» **About this task**
Please return every line of the records below that contains the word "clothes".

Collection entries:
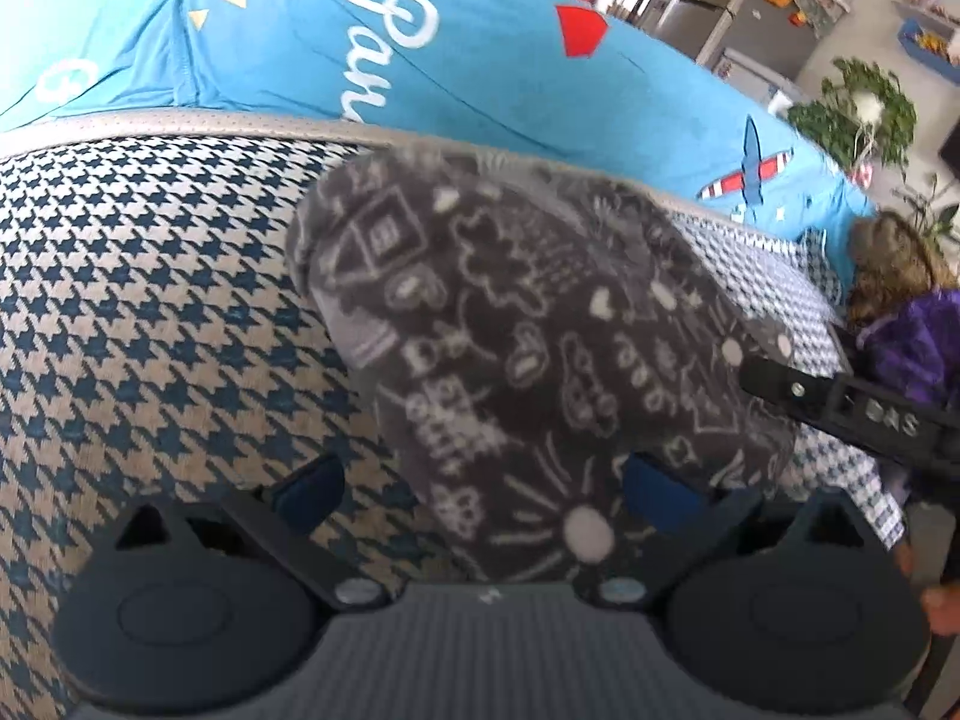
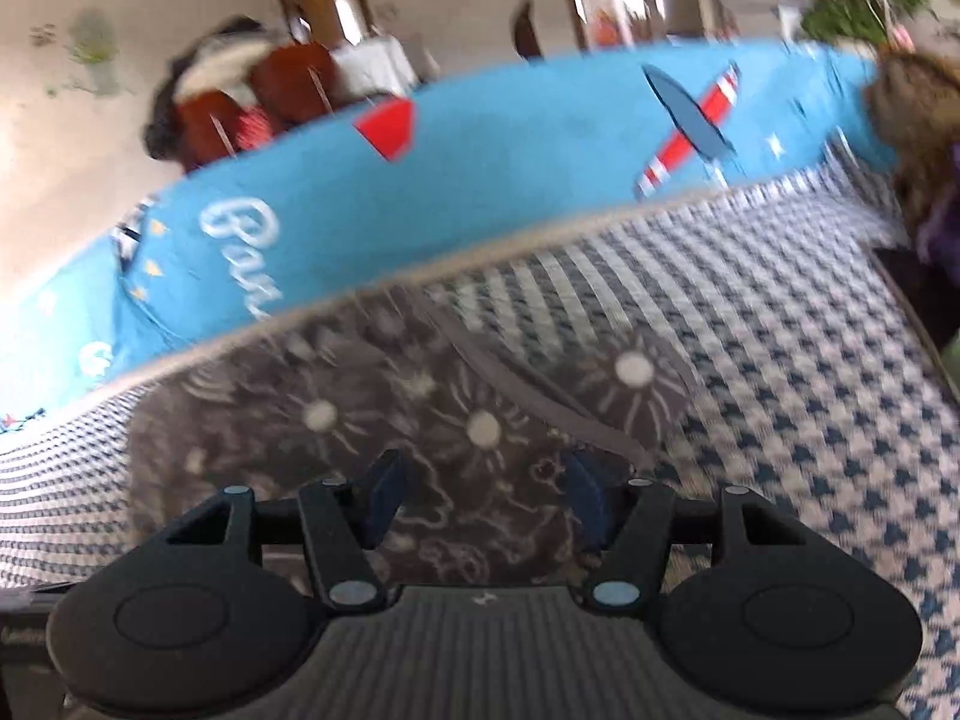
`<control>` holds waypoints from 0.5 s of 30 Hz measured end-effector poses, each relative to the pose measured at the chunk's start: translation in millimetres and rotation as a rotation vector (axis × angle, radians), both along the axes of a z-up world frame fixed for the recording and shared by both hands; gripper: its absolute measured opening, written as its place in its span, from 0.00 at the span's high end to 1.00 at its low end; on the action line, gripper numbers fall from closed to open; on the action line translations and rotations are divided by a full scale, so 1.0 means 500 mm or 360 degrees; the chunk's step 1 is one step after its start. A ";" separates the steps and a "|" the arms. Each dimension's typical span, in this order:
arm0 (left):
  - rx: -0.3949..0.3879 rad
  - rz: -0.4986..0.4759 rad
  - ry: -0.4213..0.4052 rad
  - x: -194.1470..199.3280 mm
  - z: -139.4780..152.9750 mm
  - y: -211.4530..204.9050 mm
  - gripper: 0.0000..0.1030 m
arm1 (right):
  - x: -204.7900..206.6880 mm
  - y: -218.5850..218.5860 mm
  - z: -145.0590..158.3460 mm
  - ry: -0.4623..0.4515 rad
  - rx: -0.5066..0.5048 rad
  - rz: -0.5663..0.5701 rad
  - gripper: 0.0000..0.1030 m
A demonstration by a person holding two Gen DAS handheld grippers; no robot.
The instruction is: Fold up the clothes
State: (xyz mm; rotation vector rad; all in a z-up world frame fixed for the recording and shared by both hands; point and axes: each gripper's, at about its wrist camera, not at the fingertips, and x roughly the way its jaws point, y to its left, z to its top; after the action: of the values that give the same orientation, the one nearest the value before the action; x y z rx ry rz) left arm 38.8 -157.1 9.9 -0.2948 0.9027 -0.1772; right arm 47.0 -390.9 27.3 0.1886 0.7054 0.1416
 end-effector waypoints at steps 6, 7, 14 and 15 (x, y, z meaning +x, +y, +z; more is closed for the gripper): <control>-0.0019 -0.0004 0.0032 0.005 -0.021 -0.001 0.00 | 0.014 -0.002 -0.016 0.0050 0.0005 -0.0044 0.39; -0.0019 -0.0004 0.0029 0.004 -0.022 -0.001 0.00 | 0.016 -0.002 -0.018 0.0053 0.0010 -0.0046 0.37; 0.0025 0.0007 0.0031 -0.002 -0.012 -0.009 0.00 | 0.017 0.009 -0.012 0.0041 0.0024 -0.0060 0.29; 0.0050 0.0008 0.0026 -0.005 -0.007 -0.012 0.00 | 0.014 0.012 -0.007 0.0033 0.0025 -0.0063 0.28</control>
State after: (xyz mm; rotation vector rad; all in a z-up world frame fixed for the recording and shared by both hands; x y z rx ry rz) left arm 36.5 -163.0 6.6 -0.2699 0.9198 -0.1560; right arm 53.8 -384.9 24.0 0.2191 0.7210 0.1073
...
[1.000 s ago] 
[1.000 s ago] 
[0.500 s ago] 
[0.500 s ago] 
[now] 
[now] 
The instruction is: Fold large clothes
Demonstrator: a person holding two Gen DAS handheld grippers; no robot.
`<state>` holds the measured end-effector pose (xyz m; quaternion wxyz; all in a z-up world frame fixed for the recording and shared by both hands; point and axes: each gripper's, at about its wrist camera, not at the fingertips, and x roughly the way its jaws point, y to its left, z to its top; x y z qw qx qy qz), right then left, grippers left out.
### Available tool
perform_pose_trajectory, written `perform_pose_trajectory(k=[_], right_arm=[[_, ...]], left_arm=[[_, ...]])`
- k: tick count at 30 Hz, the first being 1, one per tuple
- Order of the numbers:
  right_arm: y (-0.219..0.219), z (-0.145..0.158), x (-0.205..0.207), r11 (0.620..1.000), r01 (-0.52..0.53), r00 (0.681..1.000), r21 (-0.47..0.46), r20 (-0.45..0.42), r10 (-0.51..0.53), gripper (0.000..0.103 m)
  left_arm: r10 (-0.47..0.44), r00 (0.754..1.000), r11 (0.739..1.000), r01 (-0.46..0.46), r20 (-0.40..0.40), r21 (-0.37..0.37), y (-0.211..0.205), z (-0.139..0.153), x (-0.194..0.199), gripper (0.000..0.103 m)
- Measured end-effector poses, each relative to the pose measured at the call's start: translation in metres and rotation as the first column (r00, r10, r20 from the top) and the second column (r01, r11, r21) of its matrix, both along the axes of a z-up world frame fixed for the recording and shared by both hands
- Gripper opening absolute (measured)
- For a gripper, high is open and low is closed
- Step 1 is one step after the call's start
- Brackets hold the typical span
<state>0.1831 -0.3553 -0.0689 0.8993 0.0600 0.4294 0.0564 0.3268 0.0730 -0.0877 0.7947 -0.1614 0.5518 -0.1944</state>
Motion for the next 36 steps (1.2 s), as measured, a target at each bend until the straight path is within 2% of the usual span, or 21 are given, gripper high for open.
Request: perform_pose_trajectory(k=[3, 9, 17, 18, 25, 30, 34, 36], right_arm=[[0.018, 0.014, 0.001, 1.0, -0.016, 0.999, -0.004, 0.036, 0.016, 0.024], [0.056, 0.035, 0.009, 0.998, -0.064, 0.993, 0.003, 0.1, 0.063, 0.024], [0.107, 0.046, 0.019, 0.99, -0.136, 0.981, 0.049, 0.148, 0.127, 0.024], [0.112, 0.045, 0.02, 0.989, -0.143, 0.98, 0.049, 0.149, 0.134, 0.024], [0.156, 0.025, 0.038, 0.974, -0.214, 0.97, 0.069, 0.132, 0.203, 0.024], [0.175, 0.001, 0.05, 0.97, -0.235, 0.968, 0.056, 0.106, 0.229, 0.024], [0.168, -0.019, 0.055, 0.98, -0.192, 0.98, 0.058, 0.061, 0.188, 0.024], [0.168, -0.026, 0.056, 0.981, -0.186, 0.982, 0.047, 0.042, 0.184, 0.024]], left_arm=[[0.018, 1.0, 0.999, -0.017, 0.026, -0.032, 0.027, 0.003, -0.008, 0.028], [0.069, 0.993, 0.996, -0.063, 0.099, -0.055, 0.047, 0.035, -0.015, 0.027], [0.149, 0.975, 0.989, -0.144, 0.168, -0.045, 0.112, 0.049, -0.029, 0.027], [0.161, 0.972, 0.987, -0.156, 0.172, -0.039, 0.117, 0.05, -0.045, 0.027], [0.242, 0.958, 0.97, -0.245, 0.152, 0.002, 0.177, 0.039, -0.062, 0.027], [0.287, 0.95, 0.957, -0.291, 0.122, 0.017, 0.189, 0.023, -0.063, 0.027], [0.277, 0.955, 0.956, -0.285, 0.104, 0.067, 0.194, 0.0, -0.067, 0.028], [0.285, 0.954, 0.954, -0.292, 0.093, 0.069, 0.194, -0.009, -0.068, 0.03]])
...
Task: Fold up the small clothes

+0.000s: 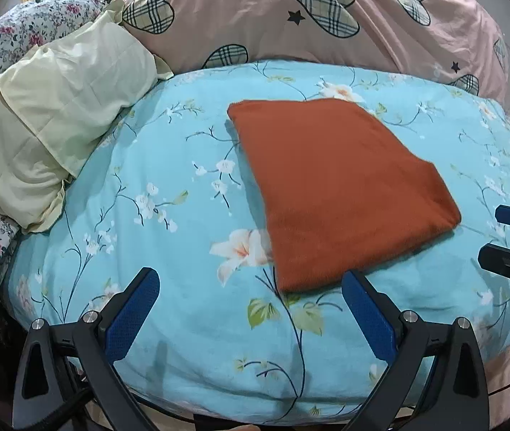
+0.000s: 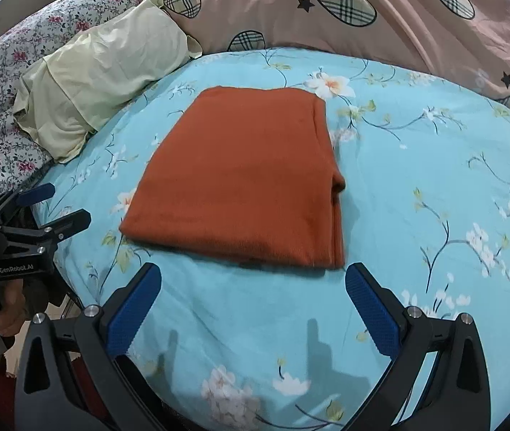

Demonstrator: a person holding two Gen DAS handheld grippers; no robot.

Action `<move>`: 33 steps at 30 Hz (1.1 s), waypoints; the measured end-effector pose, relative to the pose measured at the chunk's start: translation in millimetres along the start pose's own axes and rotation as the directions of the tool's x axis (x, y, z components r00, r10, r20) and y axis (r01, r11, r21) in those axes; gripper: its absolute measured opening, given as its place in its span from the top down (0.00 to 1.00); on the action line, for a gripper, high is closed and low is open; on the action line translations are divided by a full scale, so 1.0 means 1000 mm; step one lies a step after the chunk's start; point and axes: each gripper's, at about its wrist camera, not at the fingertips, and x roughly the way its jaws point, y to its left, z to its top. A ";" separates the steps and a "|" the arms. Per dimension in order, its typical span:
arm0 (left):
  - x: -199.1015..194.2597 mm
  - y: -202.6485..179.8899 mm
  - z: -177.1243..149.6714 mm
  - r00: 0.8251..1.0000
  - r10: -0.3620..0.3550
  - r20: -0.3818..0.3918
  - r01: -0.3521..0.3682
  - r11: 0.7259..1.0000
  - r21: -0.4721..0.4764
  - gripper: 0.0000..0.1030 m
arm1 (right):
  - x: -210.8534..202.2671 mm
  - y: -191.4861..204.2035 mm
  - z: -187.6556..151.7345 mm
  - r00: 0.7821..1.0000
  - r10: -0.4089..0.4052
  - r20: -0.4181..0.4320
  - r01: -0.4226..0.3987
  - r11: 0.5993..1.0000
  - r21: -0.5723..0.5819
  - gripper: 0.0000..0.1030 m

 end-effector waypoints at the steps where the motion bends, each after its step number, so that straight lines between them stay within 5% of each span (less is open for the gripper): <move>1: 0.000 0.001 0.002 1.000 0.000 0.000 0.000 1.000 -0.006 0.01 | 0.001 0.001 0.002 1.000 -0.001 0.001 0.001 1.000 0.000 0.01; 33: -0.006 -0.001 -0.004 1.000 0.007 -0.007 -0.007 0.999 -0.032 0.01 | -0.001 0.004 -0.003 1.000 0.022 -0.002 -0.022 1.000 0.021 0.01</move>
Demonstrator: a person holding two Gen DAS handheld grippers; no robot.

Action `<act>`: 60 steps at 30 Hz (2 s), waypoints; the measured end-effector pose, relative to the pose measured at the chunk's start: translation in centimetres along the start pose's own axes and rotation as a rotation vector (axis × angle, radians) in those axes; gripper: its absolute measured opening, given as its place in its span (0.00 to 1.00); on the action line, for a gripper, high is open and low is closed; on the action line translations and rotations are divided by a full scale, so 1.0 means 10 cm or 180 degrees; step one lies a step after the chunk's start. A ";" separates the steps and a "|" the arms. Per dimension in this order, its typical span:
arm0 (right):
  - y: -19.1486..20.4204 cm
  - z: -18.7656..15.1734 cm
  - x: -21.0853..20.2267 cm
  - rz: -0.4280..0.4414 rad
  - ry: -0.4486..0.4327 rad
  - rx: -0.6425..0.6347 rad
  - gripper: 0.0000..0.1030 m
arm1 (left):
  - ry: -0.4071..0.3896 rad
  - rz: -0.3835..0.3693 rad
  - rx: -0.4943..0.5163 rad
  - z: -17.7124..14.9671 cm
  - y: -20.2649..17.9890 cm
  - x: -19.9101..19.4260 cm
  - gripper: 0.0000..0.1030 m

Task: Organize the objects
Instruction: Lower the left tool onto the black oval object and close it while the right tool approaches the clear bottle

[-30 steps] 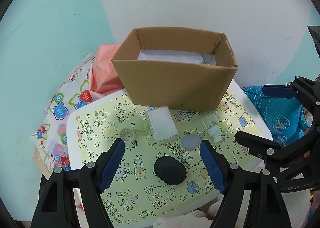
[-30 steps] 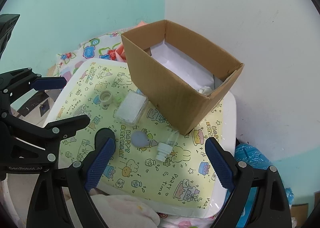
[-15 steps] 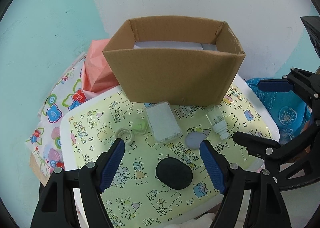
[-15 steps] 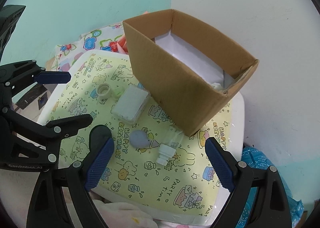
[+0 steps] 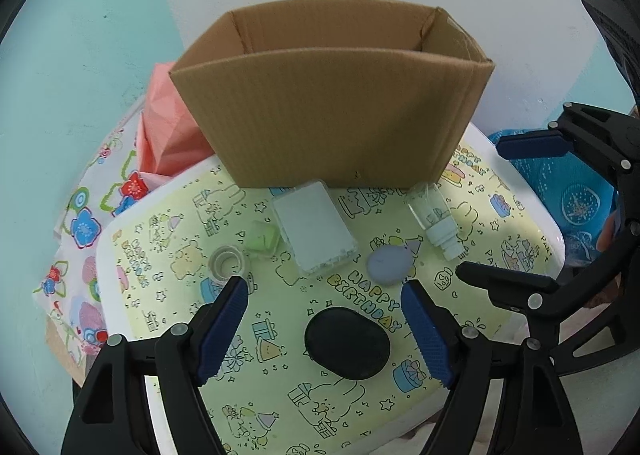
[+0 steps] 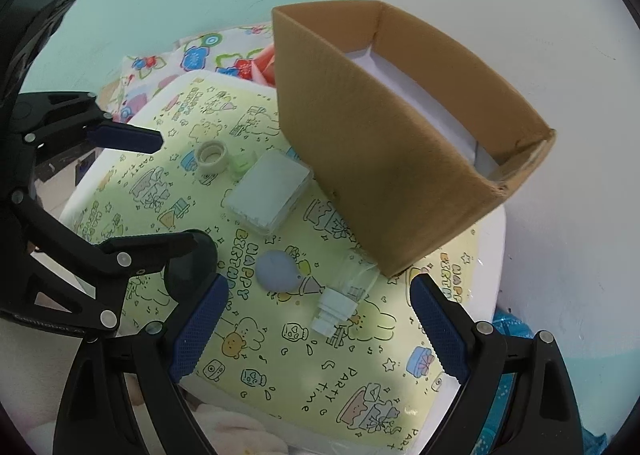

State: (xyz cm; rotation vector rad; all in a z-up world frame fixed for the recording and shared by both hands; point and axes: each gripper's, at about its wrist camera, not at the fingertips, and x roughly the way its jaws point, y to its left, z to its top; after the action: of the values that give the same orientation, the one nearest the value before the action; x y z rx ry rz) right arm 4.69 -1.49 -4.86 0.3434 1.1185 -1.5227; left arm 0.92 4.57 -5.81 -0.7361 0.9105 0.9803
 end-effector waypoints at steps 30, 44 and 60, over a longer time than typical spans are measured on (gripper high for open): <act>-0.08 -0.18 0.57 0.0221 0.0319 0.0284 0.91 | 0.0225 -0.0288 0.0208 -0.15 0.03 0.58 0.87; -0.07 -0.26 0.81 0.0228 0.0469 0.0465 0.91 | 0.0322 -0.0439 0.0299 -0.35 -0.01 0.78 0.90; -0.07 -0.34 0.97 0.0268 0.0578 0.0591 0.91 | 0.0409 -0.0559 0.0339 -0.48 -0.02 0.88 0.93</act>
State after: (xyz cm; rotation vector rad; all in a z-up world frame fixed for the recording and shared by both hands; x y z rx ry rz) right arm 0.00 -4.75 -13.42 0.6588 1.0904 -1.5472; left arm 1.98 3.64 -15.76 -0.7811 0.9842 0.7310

» **Response to this exercise**
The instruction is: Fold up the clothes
The instruction is: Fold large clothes
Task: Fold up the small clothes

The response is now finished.